To do -
Within the listing below, please copy exactly the lines between the line holding "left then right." and the line holding "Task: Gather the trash", inclusive.

Data excerpt -

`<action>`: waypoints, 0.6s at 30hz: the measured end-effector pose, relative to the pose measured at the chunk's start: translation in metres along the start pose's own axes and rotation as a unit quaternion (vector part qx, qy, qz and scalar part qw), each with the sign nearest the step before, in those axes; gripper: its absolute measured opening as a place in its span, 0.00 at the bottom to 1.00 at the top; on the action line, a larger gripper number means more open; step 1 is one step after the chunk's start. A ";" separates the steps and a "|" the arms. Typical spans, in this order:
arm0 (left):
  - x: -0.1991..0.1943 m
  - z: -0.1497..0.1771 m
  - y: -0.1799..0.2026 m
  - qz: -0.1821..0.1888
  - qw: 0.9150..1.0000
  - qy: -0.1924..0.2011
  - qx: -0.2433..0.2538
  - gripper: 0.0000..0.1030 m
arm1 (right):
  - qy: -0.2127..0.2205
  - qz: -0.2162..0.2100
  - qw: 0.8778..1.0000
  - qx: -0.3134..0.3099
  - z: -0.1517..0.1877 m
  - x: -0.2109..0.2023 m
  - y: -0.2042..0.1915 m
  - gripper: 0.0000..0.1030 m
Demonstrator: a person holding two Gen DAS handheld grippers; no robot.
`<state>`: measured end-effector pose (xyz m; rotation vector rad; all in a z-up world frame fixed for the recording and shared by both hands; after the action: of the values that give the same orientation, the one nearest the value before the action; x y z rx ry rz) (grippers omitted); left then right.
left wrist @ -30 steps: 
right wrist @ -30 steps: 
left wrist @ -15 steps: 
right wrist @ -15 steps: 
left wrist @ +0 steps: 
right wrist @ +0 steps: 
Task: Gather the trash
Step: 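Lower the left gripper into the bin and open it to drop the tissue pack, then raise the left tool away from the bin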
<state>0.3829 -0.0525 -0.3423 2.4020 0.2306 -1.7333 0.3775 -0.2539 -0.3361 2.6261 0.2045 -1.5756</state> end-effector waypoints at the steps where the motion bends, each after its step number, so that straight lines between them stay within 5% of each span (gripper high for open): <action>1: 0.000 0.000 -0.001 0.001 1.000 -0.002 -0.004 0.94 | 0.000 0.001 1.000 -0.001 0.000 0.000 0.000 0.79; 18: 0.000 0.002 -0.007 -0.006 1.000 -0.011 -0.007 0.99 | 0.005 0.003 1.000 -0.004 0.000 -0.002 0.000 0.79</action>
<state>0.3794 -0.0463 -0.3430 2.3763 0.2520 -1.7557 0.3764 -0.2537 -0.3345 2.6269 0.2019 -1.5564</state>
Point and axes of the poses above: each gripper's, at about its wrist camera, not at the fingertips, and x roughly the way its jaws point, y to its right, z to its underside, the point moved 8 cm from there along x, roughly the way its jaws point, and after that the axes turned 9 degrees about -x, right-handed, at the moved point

Finished task -
`<state>`: measured end-effector pose (xyz m; rotation vector rad; all in a z-up world frame fixed for the recording and shared by both hands; after the action: of the values that give the same orientation, the one nearest the value before the action; x y z rx ry rz) (grippers omitted); left then right.
left wrist @ -30 steps: 
right wrist @ -30 steps: 
left wrist @ -15 steps: 
right wrist @ -15 steps: 
left wrist @ +0 steps: 
right wrist @ +0 steps: 
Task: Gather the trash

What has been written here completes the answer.